RESPONSABILIDAD COLECTIVA
No se trata solo de culpar a los padres o a las redes. La hipersexualización es un fenómeno social y estructural. Implica revisar qué modelos de éxito, belleza y deseo consumimos los adultos; cómo los reproducimos; qué imágenes compartimos.
Requiere políticas públicas, educación mediática y una mirada crítica sobre el contenido que circula en plataformas dirigidas a niños.
La Convención sobre los Derechos del Niño, a la que Argentina adhiere, garantiza la protección frente a toda forma de explotación o abuso. Sin embargo, la legislación actual enfrenta desafíos para adaptarse a los nuevos escenarios digitales.
La sexualización mediada por pantallas, sin contacto físico, pero con igual impacto emocional, no siempre encuentra encuadre claro en el Código Penal. Los delitos vinculados al grooming o a la difusión de material sexual infantil están tipificados, pero quedan áreas grises en torno a las prácticas que erotizan o exponen sin que haya un abuso directo.
La hipersexualización de las infancias no se resuelve con censura, sino con educación crítica y reflexión social. Es necesario reconocer que cada gesto, una publicidad, una elección estética, una práctica en redes, contribuye a construir imaginarios sobre lo que significa ser niño o niña.

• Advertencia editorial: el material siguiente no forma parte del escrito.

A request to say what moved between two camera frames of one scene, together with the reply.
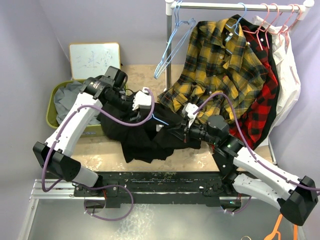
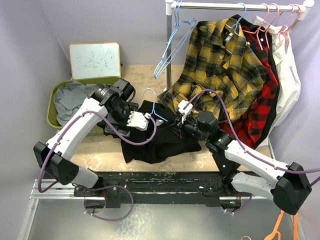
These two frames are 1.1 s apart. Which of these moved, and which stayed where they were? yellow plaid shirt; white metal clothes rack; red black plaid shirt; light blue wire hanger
Moved: light blue wire hanger
Stayed: yellow plaid shirt; red black plaid shirt; white metal clothes rack
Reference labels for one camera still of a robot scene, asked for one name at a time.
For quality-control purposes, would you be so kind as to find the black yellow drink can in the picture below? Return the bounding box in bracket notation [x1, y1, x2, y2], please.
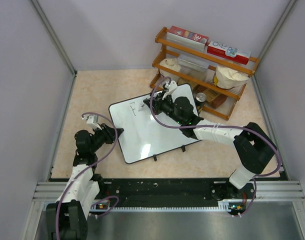
[194, 92, 207, 113]

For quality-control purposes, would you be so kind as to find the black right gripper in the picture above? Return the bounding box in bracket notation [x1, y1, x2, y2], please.
[145, 90, 184, 126]

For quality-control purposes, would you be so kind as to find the red white box right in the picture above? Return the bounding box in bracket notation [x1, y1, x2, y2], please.
[207, 40, 251, 65]

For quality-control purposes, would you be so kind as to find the grey cable duct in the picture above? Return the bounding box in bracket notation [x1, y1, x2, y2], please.
[43, 199, 246, 213]

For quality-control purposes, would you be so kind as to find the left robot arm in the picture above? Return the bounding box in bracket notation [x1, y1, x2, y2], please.
[46, 123, 124, 240]

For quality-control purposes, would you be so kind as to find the white paper bag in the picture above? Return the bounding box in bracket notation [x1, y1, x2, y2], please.
[159, 58, 181, 83]
[213, 65, 249, 90]

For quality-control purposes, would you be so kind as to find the clear plastic box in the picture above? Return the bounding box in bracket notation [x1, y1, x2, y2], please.
[177, 54, 210, 73]

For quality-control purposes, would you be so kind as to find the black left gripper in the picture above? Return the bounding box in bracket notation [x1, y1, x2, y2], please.
[89, 123, 124, 153]

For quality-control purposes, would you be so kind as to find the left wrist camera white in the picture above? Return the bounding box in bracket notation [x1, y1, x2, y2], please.
[81, 113, 101, 129]

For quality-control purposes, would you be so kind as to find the red white box left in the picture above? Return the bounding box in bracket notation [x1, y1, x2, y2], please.
[166, 26, 209, 52]

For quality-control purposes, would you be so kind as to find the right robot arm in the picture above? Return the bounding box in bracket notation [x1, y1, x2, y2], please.
[143, 91, 278, 198]

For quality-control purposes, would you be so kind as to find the white paper bag left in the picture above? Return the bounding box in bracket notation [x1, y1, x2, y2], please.
[159, 58, 181, 83]

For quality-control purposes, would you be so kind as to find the orange wooden shelf rack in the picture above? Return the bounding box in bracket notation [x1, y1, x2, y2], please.
[149, 27, 261, 121]

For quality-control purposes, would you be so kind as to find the white paper bag right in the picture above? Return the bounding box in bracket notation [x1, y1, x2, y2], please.
[213, 65, 249, 90]

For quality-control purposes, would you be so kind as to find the red white box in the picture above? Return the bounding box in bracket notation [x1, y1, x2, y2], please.
[166, 26, 209, 52]
[207, 40, 251, 65]

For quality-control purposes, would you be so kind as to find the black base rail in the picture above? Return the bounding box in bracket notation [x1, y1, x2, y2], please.
[48, 177, 288, 208]

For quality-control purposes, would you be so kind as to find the white whiteboard black frame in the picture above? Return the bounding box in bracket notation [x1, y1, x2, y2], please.
[108, 94, 197, 164]

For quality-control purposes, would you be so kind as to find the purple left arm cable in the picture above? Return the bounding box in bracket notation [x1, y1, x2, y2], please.
[54, 112, 120, 240]

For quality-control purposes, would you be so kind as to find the brown scouring pad pack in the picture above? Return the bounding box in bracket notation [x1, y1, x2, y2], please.
[192, 85, 228, 109]

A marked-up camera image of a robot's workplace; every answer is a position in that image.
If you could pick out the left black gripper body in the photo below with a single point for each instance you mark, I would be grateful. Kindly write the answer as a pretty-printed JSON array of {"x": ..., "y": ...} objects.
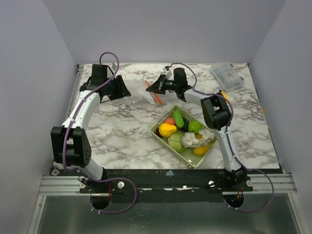
[{"x": 106, "y": 80}]

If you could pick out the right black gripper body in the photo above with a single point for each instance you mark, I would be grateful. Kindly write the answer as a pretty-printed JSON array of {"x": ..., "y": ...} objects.
[{"x": 162, "y": 83}]

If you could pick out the green toy cucumber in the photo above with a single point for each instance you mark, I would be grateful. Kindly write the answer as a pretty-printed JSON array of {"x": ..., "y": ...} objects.
[{"x": 178, "y": 118}]

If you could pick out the orange toy peach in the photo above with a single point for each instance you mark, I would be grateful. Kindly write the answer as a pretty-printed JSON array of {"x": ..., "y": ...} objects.
[{"x": 170, "y": 121}]

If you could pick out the yellow toy pear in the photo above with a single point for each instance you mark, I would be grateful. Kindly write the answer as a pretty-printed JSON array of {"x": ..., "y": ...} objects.
[{"x": 166, "y": 130}]

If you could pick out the pale green toy lettuce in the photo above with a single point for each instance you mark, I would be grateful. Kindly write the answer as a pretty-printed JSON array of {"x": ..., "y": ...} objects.
[{"x": 174, "y": 141}]

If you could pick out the yellow toy lemon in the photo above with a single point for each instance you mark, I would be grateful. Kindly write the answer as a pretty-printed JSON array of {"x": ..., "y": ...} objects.
[{"x": 200, "y": 151}]

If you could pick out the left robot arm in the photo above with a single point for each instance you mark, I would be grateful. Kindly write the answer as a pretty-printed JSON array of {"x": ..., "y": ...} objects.
[{"x": 70, "y": 143}]

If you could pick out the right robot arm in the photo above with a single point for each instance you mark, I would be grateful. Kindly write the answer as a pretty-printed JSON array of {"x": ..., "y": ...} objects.
[{"x": 218, "y": 114}]

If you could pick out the dark green toy avocado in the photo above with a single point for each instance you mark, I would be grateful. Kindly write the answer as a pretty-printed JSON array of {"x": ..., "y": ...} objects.
[{"x": 186, "y": 125}]

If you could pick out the bright green toy cabbage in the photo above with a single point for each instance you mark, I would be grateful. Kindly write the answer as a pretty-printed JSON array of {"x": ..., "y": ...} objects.
[{"x": 194, "y": 127}]

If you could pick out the white toy mushroom cluster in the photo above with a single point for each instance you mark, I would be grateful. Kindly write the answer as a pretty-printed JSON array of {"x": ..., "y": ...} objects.
[{"x": 189, "y": 140}]

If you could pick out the clear plastic parts box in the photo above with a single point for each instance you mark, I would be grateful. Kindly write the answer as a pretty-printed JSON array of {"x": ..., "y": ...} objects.
[{"x": 226, "y": 76}]

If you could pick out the pale green plastic basket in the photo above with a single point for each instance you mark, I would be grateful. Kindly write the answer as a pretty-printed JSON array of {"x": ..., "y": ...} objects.
[{"x": 187, "y": 157}]

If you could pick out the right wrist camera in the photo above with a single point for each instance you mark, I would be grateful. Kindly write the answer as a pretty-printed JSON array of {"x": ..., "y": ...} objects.
[{"x": 167, "y": 71}]

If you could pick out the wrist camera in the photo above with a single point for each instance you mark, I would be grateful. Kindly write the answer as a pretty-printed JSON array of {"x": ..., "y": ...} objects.
[
  {"x": 112, "y": 67},
  {"x": 167, "y": 71}
]

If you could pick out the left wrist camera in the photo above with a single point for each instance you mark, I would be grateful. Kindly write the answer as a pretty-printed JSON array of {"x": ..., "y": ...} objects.
[{"x": 112, "y": 67}]

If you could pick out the black front mounting rail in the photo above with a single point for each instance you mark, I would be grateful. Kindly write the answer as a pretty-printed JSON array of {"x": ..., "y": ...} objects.
[{"x": 153, "y": 186}]

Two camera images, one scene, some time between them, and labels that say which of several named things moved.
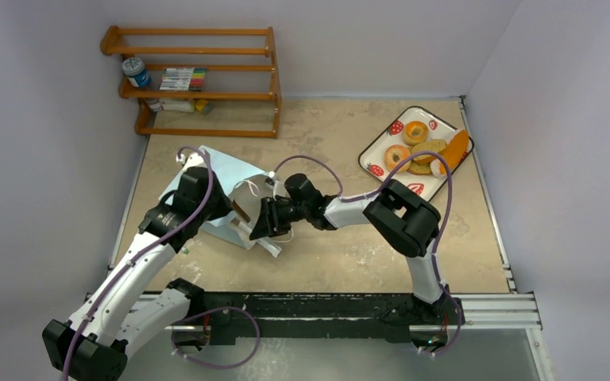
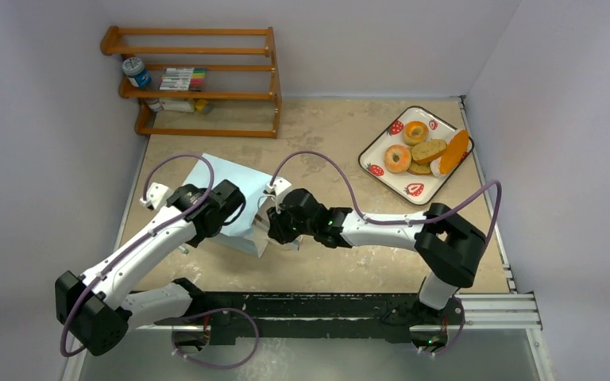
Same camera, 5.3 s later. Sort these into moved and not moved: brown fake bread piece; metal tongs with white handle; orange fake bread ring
Moved: metal tongs with white handle
Not moved: orange fake bread ring; brown fake bread piece
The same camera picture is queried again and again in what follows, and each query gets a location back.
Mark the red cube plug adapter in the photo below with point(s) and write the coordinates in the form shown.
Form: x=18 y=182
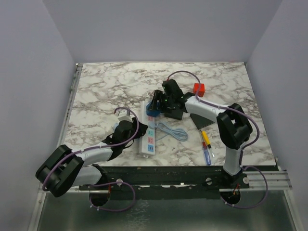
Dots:
x=199 y=88

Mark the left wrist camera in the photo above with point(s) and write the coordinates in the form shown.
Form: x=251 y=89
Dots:
x=124 y=116

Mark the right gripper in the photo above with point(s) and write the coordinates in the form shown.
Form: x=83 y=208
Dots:
x=159 y=95

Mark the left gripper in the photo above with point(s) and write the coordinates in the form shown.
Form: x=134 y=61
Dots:
x=141 y=131

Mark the blue handled screwdriver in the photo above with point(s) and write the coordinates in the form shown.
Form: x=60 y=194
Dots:
x=206 y=154

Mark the yellow handled screwdriver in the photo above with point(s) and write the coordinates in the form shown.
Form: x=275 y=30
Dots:
x=207 y=141

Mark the white power strip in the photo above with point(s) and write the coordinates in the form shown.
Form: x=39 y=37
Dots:
x=147 y=141

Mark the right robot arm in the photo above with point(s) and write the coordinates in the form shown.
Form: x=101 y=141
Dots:
x=234 y=127

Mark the blue cube plug adapter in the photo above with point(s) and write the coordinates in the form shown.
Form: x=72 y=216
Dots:
x=152 y=110

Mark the black router box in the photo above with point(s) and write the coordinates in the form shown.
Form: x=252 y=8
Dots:
x=177 y=115

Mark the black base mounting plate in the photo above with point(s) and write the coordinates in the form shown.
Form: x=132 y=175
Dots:
x=157 y=183

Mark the aluminium rail frame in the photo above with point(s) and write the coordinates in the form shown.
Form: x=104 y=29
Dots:
x=259 y=180

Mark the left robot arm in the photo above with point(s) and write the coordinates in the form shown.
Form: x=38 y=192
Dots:
x=66 y=168

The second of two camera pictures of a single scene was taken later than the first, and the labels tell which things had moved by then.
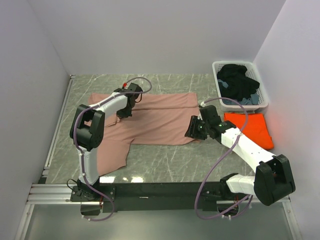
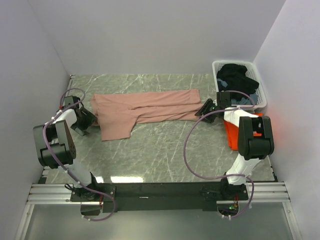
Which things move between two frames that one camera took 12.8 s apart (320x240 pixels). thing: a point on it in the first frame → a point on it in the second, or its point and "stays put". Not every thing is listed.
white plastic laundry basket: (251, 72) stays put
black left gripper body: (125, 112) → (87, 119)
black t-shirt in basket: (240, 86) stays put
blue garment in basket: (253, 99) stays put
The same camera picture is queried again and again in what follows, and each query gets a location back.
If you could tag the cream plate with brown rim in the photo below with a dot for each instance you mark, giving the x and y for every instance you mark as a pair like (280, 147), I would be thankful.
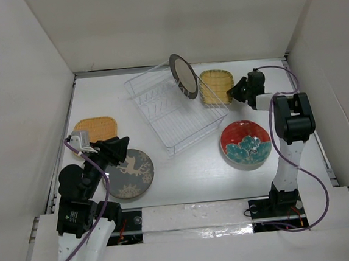
(184, 75)

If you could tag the red plate with teal flower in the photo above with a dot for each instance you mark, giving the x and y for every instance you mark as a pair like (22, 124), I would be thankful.
(245, 143)

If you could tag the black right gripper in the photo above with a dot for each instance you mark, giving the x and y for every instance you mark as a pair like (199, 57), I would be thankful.
(235, 91)

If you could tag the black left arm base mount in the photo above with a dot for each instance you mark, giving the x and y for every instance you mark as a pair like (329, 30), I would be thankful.
(129, 232)

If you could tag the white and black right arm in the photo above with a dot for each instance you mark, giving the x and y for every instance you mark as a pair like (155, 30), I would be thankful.
(292, 121)

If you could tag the orange woven square plate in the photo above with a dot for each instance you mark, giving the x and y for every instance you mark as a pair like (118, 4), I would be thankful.
(99, 128)

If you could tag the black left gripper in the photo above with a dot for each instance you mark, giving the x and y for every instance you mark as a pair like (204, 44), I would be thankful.
(112, 149)

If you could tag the yellow green-rimmed square plate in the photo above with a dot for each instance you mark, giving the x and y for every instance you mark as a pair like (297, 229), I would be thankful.
(214, 86)

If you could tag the grey reindeer round plate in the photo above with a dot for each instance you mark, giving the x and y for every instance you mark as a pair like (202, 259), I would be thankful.
(131, 178)

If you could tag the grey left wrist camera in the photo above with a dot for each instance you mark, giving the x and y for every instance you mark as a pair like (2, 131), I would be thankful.
(79, 140)

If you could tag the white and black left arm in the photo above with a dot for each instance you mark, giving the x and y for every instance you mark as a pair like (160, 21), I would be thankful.
(83, 225)

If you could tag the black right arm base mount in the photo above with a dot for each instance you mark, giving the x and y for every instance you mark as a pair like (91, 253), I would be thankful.
(265, 218)

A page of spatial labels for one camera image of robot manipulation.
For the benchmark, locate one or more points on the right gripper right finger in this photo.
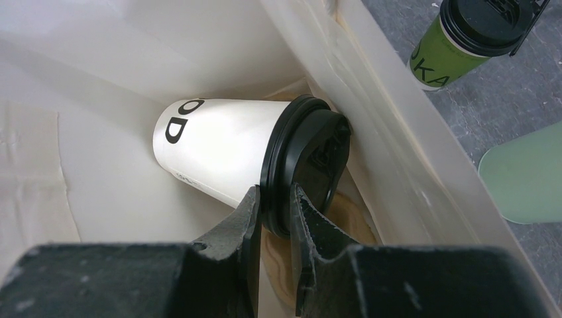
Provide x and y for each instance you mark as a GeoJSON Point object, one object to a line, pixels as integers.
{"type": "Point", "coordinates": [336, 276]}

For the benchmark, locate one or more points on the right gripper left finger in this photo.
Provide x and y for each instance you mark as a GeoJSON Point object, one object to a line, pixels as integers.
{"type": "Point", "coordinates": [215, 275]}

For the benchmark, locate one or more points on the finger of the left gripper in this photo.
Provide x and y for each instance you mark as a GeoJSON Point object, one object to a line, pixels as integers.
{"type": "Point", "coordinates": [538, 8]}

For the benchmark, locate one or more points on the green paper coffee cup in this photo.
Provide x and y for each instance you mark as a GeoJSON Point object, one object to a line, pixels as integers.
{"type": "Point", "coordinates": [438, 60]}

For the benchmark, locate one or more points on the white paper coffee cup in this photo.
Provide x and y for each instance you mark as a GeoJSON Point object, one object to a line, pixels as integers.
{"type": "Point", "coordinates": [216, 145]}

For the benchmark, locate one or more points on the black plastic cup lid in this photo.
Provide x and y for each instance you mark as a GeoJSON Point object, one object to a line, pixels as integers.
{"type": "Point", "coordinates": [486, 28]}

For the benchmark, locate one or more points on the green straw holder cup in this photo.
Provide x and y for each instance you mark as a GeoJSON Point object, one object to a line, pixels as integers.
{"type": "Point", "coordinates": [523, 176]}

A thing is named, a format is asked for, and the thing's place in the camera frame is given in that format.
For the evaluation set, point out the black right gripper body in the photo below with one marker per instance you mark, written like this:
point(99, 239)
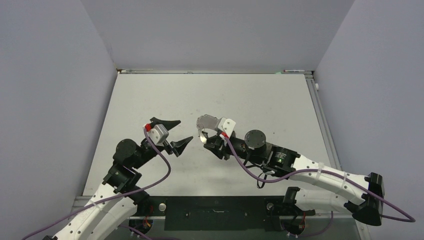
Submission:
point(224, 150)

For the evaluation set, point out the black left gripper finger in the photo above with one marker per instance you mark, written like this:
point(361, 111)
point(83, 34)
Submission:
point(177, 147)
point(168, 124)

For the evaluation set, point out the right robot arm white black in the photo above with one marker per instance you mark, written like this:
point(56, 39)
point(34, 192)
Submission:
point(359, 195)

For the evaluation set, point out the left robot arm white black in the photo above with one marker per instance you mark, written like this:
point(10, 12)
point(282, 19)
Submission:
point(118, 195)

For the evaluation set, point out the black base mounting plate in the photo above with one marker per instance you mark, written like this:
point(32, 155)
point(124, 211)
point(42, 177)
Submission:
point(216, 213)

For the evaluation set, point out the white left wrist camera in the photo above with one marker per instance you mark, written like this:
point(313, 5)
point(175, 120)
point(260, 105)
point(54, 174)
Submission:
point(157, 134)

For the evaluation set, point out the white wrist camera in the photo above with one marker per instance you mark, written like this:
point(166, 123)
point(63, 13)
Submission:
point(157, 134)
point(226, 125)

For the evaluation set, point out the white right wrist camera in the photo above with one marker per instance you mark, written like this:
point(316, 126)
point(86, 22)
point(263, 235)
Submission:
point(226, 125)

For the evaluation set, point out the aluminium frame rail back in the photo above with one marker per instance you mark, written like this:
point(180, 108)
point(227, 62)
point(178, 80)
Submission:
point(243, 71)

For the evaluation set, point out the aluminium frame rail right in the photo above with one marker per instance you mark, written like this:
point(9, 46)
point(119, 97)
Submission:
point(322, 121)

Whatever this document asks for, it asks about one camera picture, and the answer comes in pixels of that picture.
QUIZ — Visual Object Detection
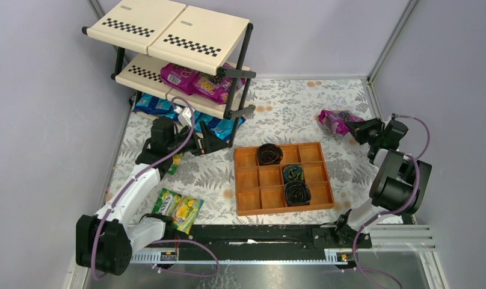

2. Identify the purple candy bag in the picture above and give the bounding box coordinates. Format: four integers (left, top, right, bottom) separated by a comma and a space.
190, 72, 234, 104
318, 110, 364, 135

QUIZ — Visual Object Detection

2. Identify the blue candy bag corner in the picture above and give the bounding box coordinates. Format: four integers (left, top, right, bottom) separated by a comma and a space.
164, 111, 221, 132

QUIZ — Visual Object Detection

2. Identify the blue candy bag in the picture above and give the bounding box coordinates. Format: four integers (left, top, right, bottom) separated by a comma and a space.
207, 116, 235, 141
133, 93, 176, 119

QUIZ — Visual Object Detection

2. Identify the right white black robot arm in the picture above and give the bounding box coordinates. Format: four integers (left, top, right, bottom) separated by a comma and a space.
331, 116, 432, 247

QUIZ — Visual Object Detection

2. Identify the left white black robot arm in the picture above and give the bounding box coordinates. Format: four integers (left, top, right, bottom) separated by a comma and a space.
75, 117, 229, 279

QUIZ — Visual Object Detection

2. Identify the blue candy bag on shelf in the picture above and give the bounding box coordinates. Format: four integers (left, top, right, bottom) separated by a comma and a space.
207, 116, 235, 141

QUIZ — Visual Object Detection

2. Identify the green fox's candy bag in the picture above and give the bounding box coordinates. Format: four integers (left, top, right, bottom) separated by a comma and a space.
167, 153, 184, 175
152, 188, 204, 234

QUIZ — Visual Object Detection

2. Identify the purple candy bag on shelf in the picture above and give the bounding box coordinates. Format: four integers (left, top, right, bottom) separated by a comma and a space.
190, 72, 234, 104

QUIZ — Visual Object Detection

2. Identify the cream three-tier shelf rack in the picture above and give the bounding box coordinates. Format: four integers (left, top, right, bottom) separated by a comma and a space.
81, 0, 256, 149

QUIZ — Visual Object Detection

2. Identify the black orange rolled sock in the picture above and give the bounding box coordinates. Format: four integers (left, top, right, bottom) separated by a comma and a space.
257, 143, 283, 166

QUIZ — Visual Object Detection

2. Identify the orange wooden divider tray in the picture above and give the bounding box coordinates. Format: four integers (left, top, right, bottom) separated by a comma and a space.
234, 142, 335, 216

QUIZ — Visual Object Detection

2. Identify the floral patterned tablecloth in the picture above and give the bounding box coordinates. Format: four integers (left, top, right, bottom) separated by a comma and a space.
101, 78, 405, 225

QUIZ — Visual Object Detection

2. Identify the dark green rolled sock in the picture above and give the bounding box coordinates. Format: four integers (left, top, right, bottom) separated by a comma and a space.
282, 164, 305, 184

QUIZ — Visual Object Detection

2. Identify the large black rolled sock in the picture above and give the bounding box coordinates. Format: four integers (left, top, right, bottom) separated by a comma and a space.
285, 181, 312, 207

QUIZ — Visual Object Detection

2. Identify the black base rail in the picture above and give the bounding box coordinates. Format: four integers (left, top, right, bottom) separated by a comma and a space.
137, 224, 374, 262

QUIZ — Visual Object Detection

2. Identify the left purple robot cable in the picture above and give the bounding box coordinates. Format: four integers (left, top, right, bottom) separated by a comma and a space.
90, 96, 221, 280

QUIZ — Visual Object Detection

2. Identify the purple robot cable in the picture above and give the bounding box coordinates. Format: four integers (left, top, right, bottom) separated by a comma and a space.
90, 96, 221, 280
338, 113, 431, 289

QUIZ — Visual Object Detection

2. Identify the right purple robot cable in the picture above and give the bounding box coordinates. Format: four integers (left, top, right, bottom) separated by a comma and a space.
338, 113, 431, 289

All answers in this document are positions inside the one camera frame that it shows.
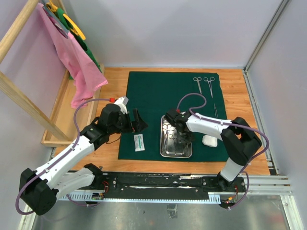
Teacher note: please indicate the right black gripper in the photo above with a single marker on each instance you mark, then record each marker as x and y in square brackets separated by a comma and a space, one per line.
[183, 141]

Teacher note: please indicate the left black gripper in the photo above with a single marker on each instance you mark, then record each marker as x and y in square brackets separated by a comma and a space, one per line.
[137, 125]

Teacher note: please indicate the green white packet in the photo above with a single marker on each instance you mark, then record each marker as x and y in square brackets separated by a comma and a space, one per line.
[139, 143]

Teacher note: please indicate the steel instrument tray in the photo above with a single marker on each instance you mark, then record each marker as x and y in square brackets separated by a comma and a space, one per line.
[188, 148]

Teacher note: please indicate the dark green surgical cloth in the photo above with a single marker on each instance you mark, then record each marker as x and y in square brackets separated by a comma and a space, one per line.
[154, 94]

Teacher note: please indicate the steel tweezers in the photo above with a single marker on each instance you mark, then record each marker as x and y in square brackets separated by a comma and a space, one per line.
[215, 110]

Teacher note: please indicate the white cotton balls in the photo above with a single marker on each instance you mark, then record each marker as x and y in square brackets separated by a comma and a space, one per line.
[210, 141]

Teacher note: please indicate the steel forceps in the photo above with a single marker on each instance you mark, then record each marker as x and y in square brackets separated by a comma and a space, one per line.
[209, 81]
[198, 81]

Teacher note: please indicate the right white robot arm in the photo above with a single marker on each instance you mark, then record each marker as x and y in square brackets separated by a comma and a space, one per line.
[240, 140]

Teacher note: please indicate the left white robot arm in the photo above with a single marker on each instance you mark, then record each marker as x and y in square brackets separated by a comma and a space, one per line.
[41, 188]

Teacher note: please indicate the steel surgical instruments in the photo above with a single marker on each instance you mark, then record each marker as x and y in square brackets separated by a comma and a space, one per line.
[171, 144]

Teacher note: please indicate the pink shirt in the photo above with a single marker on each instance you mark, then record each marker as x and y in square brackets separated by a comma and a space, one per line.
[86, 74]

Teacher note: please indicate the wooden clothes rack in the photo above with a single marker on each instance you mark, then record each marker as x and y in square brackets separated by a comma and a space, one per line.
[33, 66]

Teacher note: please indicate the green garment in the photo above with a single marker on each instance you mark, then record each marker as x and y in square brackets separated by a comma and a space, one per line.
[68, 25]

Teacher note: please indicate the grey hanger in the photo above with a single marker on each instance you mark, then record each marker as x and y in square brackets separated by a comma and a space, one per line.
[56, 22]

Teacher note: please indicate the yellow hanger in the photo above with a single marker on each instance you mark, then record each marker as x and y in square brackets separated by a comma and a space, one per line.
[73, 27]

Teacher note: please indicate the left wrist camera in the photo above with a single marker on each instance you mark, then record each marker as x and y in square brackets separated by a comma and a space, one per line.
[122, 102]

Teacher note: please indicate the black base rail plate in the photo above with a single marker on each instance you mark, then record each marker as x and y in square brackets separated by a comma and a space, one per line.
[130, 180]

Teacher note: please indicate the grey slotted cable duct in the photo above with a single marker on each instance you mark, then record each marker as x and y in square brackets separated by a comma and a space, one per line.
[150, 195]

Recuperar la infancia como espacio de libertad implica restituir su tiempo propio: el del juego, la exploración y la imaginación sin exigencias de apariencia ni seducción.
En una época donde las imágenes valen más que las palabras, resistir la hipersexualización es una forma de devolver a las infancias su derecho a ser miradas sin deseo, sin juicio, sin etiquetas. Es permitir que crezcan sin que su cuerpo sea el escenario de una batalla cultural que no les pertenece.